OTHER IMPORTANT DISCLOSURES
SUNation has filed a Current Report on Form 8‑K with the U.S. Securities and Exchange Commission describing and filing the Merger Agreement and related matters, which investors are encouraged to review for additional information about the proposed transaction.
Closing, targeted for the second half of 2026, is subject to customary closing conditions, including approvals by SUNation stockholders of the issuance of SUNation stock to Suniva stockholders and other matters and Suniva stockholders of the proposed transaction, effectiveness of an SEC registration statement on Form S‑4, and Nasdaq approval of the listing of the shares to be issued in the Merger.
Following closing, the combined company's board of directors is currently expected to consist of five members, all of whom will be designated by Suniva.

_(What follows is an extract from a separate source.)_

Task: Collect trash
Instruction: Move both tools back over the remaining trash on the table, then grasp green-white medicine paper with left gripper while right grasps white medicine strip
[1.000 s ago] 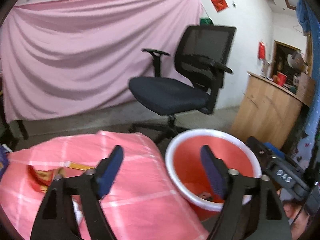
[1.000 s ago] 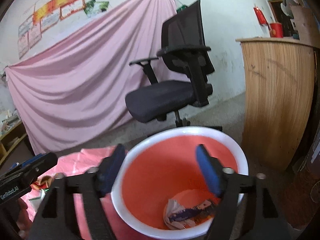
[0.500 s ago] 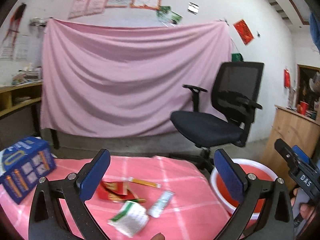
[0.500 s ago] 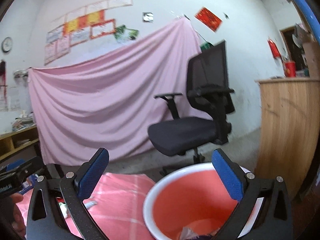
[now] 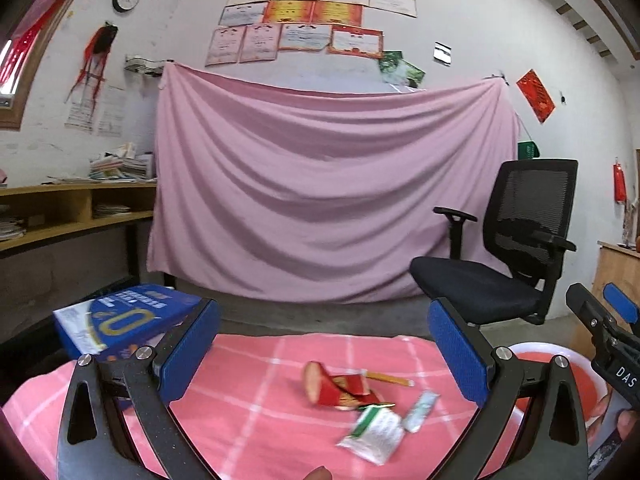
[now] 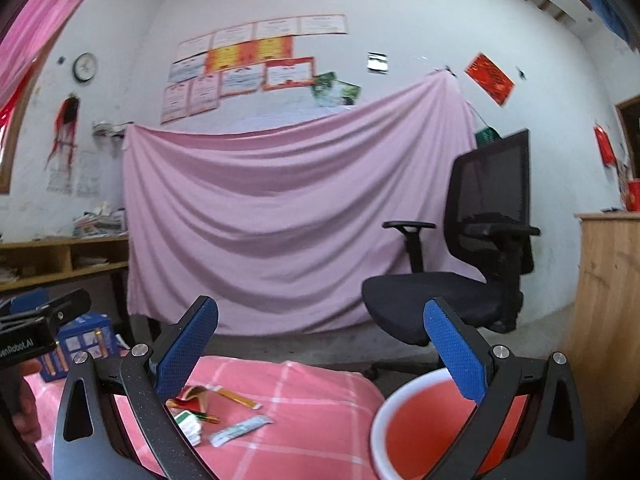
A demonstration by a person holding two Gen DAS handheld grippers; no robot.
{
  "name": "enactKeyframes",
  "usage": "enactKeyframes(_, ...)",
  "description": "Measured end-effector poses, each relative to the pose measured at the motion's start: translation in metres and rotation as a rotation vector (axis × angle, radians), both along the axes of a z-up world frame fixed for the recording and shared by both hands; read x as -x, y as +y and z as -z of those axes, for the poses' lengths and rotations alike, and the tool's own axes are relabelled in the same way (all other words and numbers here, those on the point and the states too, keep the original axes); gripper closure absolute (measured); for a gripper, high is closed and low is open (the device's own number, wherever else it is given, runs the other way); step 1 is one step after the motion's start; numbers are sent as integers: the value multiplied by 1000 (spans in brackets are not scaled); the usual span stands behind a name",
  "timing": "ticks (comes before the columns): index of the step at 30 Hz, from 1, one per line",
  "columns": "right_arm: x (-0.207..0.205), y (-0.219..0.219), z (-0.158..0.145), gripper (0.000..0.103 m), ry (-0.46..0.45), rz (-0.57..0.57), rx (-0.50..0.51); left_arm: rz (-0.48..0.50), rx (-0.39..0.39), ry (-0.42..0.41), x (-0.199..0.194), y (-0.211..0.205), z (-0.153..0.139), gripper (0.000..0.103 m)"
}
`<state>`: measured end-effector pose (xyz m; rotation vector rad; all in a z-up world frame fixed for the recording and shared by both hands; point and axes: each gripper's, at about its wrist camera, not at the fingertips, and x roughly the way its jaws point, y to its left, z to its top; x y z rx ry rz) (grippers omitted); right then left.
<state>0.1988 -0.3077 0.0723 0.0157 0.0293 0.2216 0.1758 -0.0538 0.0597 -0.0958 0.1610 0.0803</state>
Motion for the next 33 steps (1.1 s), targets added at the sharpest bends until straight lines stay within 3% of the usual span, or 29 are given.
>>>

In connection with signing the Merger Agreement, certain key stockholders of SUNation holding approximately 10.4% of the company entered into voting agreements in support of the transaction.
Roth Capital Partners is serving as financial advisor to Suniva in connection with the transaction, and Kilpatrick Townsend is serving as legal counsel to Suniva. Gibson, Dunn & Crutcher is serving as legal counsel to Roth Capital Partners. Maxim Group is serving as financial advisor to SUNation, and Rimon P.C. is serving as legal counsel to SUNation.